Five counties have seen an increase in their average daily new coronavirus cases in the last five days in comparison to the previous week, according to data compiled by the Nation.
New infections nationwide also surged, and this is worrying Health CS Kagwe, who said: “In the past few days we have observed an upsurge in the number of positive cases.”
Kiambu, Machakos, Kajiado and Nakuru are among the counties with the biggest increases. Kiambu saw more than a 60 percent increase — between July 1 and July 6, the county recorded 125 cases. This number shot to 207 from July 6 to yesterday. The country also recorded 189 new cases bringing the total to 10,294.
Hospitalisations have risen so much that intensive care units are full.
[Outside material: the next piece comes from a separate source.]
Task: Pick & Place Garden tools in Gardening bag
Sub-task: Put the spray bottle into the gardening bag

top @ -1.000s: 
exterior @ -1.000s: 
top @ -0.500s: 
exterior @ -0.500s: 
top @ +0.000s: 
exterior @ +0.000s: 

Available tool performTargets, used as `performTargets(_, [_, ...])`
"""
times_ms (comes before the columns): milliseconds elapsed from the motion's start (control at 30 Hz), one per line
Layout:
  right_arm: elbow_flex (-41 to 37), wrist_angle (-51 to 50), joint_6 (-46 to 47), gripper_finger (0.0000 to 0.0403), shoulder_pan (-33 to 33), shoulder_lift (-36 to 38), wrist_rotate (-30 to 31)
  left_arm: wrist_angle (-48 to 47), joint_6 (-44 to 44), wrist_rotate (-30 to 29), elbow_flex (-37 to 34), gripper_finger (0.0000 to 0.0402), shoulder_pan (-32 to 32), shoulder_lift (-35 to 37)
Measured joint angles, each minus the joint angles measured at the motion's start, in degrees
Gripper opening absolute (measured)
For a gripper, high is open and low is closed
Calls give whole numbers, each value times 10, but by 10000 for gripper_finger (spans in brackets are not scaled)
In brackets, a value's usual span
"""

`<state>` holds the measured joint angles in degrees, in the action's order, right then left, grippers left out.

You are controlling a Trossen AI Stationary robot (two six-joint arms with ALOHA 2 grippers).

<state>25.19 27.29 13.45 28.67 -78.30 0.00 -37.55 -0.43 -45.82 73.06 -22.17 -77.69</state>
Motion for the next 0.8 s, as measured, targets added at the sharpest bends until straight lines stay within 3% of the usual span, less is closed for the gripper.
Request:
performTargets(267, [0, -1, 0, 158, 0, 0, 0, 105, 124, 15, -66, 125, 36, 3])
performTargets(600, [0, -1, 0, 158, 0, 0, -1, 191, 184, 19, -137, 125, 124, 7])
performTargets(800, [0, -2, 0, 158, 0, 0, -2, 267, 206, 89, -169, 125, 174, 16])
The government instituted a lockdown of certain areas and limiting movement in and out of Nairobi but when those measures were gradually lifted, health experts warned of seeing spikes in new coronavirus infections because some of the counties have done little to improve their readiness to look after patients.
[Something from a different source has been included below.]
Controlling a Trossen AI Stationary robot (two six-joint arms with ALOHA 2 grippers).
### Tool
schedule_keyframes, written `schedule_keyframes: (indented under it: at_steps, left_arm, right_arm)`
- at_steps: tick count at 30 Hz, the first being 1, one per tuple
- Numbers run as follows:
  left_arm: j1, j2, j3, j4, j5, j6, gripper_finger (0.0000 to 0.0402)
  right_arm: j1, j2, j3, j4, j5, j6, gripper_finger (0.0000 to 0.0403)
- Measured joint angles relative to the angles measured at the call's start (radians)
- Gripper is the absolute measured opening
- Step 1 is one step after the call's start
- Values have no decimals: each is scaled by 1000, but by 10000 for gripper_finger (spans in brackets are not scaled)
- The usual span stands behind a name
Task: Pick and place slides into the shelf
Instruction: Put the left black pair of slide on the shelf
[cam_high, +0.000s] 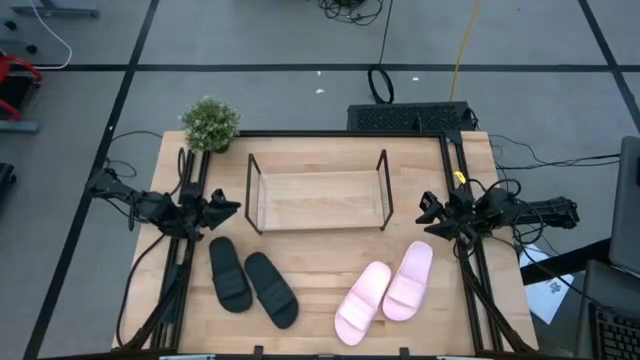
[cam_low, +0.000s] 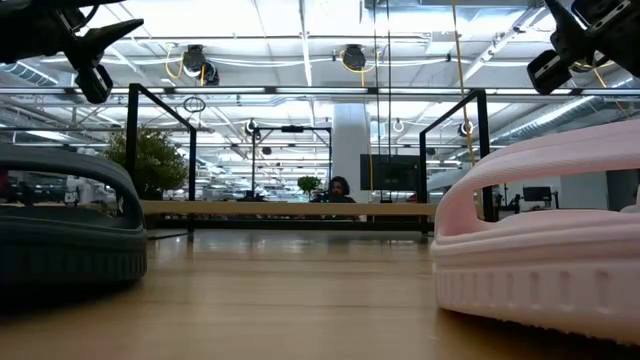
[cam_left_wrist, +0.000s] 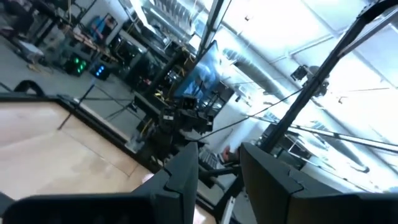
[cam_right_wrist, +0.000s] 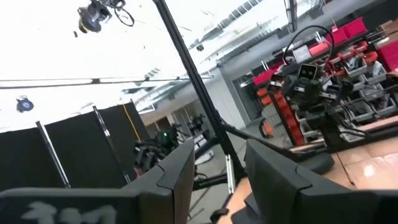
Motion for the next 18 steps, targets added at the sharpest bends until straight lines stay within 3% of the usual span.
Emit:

Likening lockdowns to a switch, Amref global CEO Gitahi Githinji said they are not an off-button but one that can be dimmed or brightened depending on factors such as the readiness of the health system.
Mr Kagwe is now relying on contract-tracing, an effective method of infections control where one sick person identifies all those that he was in contact with and they are tracked.
However, even the CS agrees this is tasking and labour-intensive — you must have people to call and walk to the thousands of suspected cases for a period of 14 days.
Spooked by the stigma around Covid-19, people suspected of having exposed others have listed fake numbers.
The ministry is therefore adopting web-based data management which is linked to the medical records. Mr Kagwe said the 229 teams used in contact-tracing in the counties are being trained on how to use the tool.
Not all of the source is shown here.